Problem details.
Repeat everything in the listing below. Keep each line exact.

Dataset section.
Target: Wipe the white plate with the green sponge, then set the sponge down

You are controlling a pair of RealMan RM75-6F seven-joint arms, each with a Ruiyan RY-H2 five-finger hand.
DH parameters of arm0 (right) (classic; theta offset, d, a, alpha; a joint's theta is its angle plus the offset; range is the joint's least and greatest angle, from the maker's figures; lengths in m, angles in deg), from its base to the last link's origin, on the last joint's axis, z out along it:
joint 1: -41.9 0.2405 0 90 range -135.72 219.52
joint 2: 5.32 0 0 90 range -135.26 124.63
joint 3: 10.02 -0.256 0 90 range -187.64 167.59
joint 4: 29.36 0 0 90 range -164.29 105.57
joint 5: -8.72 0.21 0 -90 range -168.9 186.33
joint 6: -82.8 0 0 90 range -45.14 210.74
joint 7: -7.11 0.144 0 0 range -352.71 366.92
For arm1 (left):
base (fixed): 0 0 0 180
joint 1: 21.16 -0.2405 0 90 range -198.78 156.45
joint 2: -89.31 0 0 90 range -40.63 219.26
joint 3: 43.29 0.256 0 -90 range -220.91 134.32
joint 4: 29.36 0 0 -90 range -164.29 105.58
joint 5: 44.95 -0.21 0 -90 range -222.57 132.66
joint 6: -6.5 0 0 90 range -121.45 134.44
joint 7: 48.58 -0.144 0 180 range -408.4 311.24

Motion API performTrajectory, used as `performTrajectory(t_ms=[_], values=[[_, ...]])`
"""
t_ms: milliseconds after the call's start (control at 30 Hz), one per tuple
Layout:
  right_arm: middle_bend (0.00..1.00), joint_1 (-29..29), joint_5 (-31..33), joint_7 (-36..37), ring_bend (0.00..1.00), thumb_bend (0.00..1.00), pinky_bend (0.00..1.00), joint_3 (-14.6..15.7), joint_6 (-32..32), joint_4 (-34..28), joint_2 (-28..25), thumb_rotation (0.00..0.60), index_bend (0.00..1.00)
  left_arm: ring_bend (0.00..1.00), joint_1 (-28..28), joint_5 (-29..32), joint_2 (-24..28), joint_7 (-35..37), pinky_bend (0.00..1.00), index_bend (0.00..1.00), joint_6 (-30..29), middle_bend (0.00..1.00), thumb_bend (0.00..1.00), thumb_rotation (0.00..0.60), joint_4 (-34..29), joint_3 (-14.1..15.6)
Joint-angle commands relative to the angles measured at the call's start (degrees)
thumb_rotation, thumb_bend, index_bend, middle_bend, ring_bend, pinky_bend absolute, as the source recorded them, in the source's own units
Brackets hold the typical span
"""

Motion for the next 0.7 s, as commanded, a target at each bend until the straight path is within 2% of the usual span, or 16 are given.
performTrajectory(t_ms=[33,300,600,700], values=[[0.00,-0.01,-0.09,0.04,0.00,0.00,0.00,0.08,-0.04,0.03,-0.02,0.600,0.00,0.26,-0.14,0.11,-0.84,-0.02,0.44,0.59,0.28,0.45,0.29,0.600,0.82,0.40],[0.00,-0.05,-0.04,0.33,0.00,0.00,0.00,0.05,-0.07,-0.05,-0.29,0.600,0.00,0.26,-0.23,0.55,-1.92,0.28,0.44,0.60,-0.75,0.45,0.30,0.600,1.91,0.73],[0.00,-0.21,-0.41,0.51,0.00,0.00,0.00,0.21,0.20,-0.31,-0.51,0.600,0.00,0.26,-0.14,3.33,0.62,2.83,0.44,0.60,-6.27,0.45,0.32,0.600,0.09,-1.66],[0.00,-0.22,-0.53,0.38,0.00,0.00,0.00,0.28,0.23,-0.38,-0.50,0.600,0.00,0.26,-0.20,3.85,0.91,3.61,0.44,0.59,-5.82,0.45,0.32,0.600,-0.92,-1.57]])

Solution to this exercise.
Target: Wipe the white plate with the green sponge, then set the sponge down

You are controlling a pair of RealMan RM75-6F seven-joint arms, each with a Ruiyan RY-H2 five-finger hand.
DH parameters of arm0 (right) (classic; theta offset, d, a, alpha; a joint's theta is its angle plus the offset; range is the joint's least and greatest angle, from the maker's figures; lengths in m, angles in deg), from its base to the last link's origin, on the last joint's axis, z out along it:
joint 1: -41.9 0.2405 0 90 range -135.72 219.52
joint 2: 5.32 0 0 90 range -135.26 124.63
joint 3: 10.02 -0.256 0 90 range -187.64 167.59
joint 4: 29.36 0 0 90 range -164.29 105.57
joint 5: -8.72 0.21 0 -90 range -168.9 186.33
joint 6: -82.8 0 0 90 range -45.14 210.74
joint 7: -7.11 0.144 0 0 range -352.71 366.92
For arm1 (left):
base (fixed): 0 0 0 180
joint 1: 21.16 -0.2405 0 90 range -198.78 156.45
joint 2: -89.31 0 0 90 range -40.63 219.26
joint 3: 43.29 0.256 0 -90 range -220.91 134.32
joint 4: 29.36 0 0 -90 range -164.29 105.58
joint 5: 44.95 -0.21 0 -90 range -222.57 132.66
joint 6: -6.5 0 0 90 range -121.45 134.44
joint 7: 48.58 -0.144 0 180 range -408.4 311.24

Motion API performTrajectory, used as `performTrajectory(t_ms=[_], values=[[_, ...]])`
"""
t_ms: milliseconds after the call's start (control at 30 Hz), one per tuple
Layout:
  right_arm: middle_bend (0.00..1.00), joint_1 (-29..29), joint_5 (-31..33), joint_7 (-36..37), ring_bend (0.00..1.00), thumb_bend (0.00..1.00), pinky_bend (0.00..1.00), joint_3 (-14.6..15.7), joint_6 (-32..32), joint_4 (-34..28), joint_2 (-28..25), thumb_rotation (0.00..0.60), index_bend (0.00..1.00)
  left_arm: ring_bend (0.00..1.00), joint_1 (-28..28), joint_5 (-29..32), joint_2 (-24..28), joint_7 (-35..37), pinky_bend (0.00..1.00), index_bend (0.00..1.00), joint_6 (-30..29), middle_bend (0.00..1.00), thumb_bend (0.00..1.00), thumb_rotation (0.00..0.60), joint_4 (-34..29), joint_3 (-14.1..15.6)
Joint-angle commands relative to the angles measured at the call's start (degrees)
thumb_rotation, thumb_bend, index_bend, middle_bend, ring_bend, pinky_bend absolute, as the source recorded them, in the source's own units
Brackets hold the typical span
"""

Motion for the next 0.7 s, as commanded, a target at each bend until the straight path is within 2% of the usual span, or 16 are given.
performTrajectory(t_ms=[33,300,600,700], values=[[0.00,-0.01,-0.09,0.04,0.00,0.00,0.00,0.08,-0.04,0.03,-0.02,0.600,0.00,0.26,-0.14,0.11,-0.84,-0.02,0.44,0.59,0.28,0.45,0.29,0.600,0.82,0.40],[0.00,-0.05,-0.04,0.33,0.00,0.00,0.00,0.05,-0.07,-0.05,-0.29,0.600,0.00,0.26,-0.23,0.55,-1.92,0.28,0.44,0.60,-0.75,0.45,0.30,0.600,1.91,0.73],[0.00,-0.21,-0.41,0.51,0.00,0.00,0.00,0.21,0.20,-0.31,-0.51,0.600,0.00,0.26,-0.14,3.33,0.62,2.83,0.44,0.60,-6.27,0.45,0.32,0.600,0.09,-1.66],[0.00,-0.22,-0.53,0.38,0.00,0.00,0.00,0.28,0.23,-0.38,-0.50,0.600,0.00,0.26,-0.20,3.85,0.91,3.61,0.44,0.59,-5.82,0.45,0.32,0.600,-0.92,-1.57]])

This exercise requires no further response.